Snippets:Creating network namespace atomically

The following shell scripts both attempt to create a new network namespace with a veth pair to the host.

#!/bin/sh
set -eu

ip netns add netns0
ip link add to_netns0 type veth peer name eth0 netns netns0
ip addr add 192.168.1.2/24 dev to_netns0
ip link set to_netns0 up
ip -n netns0 link set lo up
ip -n netns0 addr add 192.168.1.3/24 dev eth0
ip -n netns0 link set eth0 up
ip -n netns0 route add 0.0.0.0/0 via 192.168.1.2 dev eth0
#!/bin/sh
set -eu

unshare -n sh -s <<\EOF
set -euC
ip link set lo up
ip link add eth0 type veth peer name to_netns0 netns /proc/1/ns/net
ip addr add 192.168.1.3/24 dev eth0
ip link set eth0 up
umask 077
: > /run/netns/netns0
mount --bind /proc/self/ns/net /run/netns/netns0
EOF
ip addr add 192.168.1.2/24 dev to_netns0
ip link set to_netns0 up
ip -n netns0 route add 0.0.0.0/0 via 192.168.1.2 dev eth0

Both of these shell scripts are identical in function, but the second one is significantly safer.

Why is that? The first shell script creates the network namespace in a more classical way, using the ip command exclusively. The second shell script is a bit more obscure, using a few extra programs like mount and unshare.

One reason why the second shell script is safer is because of certain race conditions that may occur with the first shell script. Imagine if you used the first shell script, and while the first shell script is executing, another process on the system runs ip netns exec. That process might see an incomplete view of the network namespace, and this might affect the new process's socket operations.

Another, more important reason is that in the second shell script, we first create the new network namespace without bind-mounting it to the filesystem (for comparison, ip netns add netns0 is roughly equivalent to : > /run/netns/netns0; unshare -n mount --bind /proc/self/ns/net /run/netns/netns0). The issue concerned here is if any of the commands in the new network namespace fails. (A simple subnet configuration is shown here for simplicity. Real shell scripts like these may have more complicated setups like iptables rules.) With the first shell script, the new network namespace may be left in an incomplete state. However, with the second shell script, if any commands within the new network namespace fail, then the newly created network namespace is immediately destroyed without any other changes to the system. (Unlike sockets, processes, and file descriptors to the /proc/PID/ns/net file, veth pairs do not hold a reference to the network namespace in which they were created. If the network namespace of the other side of a veth pair is destroyed, then the entire veth pair is destroyed.)

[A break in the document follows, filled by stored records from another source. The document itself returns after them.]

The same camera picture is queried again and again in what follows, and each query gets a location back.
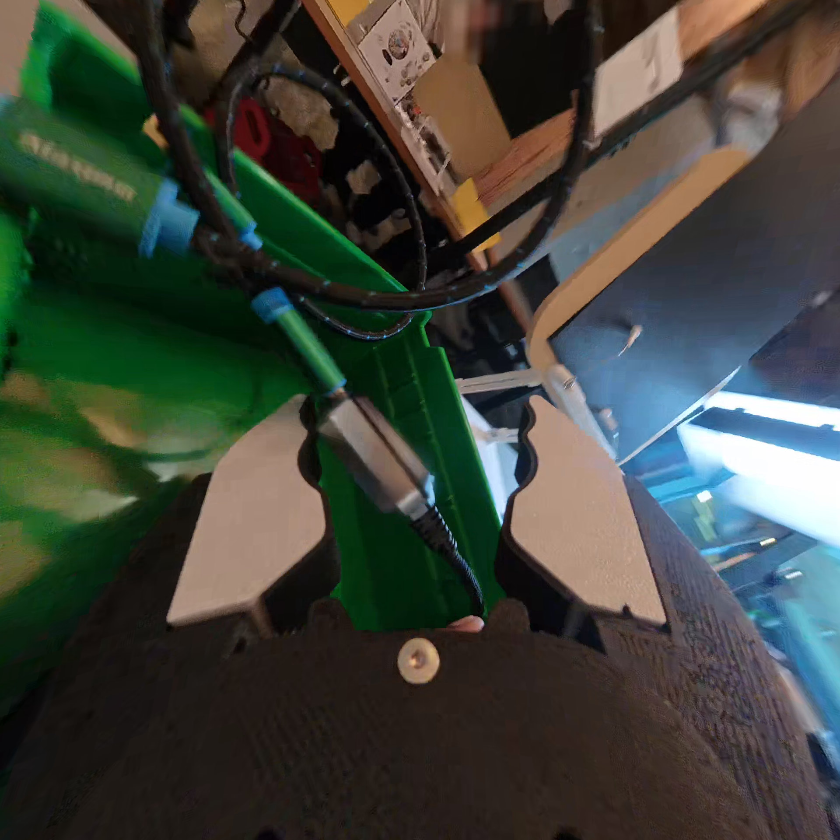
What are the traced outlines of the bright white light panel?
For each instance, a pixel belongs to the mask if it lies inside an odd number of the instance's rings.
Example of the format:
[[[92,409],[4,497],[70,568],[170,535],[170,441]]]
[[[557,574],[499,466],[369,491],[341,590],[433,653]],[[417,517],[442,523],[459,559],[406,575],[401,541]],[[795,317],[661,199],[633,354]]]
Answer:
[[[838,549],[838,408],[719,391],[677,433],[721,498]]]

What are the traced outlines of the white paper notice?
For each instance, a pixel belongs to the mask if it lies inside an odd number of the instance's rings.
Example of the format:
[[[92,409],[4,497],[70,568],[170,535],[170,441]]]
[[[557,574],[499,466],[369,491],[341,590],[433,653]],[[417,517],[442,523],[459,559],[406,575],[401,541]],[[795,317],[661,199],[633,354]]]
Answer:
[[[684,62],[673,7],[602,63],[595,73],[592,133],[605,136],[677,83]]]

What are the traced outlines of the black silver adapter hub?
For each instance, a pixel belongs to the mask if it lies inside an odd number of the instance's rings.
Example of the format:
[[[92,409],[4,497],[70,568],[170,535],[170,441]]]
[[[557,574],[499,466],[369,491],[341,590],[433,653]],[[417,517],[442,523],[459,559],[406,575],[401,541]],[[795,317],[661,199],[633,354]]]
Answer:
[[[434,477],[370,400],[332,402],[318,432],[380,511],[414,522],[434,508]]]

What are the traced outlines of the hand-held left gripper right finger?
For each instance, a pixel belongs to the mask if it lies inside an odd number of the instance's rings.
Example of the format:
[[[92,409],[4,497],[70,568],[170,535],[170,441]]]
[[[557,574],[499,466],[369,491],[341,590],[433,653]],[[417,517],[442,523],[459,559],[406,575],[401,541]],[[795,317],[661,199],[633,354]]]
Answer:
[[[523,407],[517,487],[496,556],[506,597],[536,632],[595,632],[597,618],[659,631],[663,597],[620,468],[541,396]]]

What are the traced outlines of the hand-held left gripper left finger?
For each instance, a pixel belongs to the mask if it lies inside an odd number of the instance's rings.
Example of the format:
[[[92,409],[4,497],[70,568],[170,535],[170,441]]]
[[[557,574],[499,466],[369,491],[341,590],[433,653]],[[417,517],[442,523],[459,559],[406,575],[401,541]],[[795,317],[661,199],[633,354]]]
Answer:
[[[340,582],[340,550],[309,401],[294,395],[241,437],[209,480],[166,621],[246,616],[303,628]]]

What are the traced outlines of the green plastic bin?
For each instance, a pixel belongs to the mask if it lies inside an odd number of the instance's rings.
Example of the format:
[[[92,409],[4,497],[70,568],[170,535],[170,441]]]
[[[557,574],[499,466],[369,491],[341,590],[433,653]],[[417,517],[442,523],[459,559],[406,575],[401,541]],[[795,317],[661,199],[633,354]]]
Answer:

In other words, with the second shell script, we first prepare the new network namespace to our liking (which may include addresses, routes, and/or firewall rules) and only when it is fully formed do we give it a name. This means that to a process which does an ip netns exec on the new namespace, it will either see the new network namespace in a fully configured state or it will see nothing at all.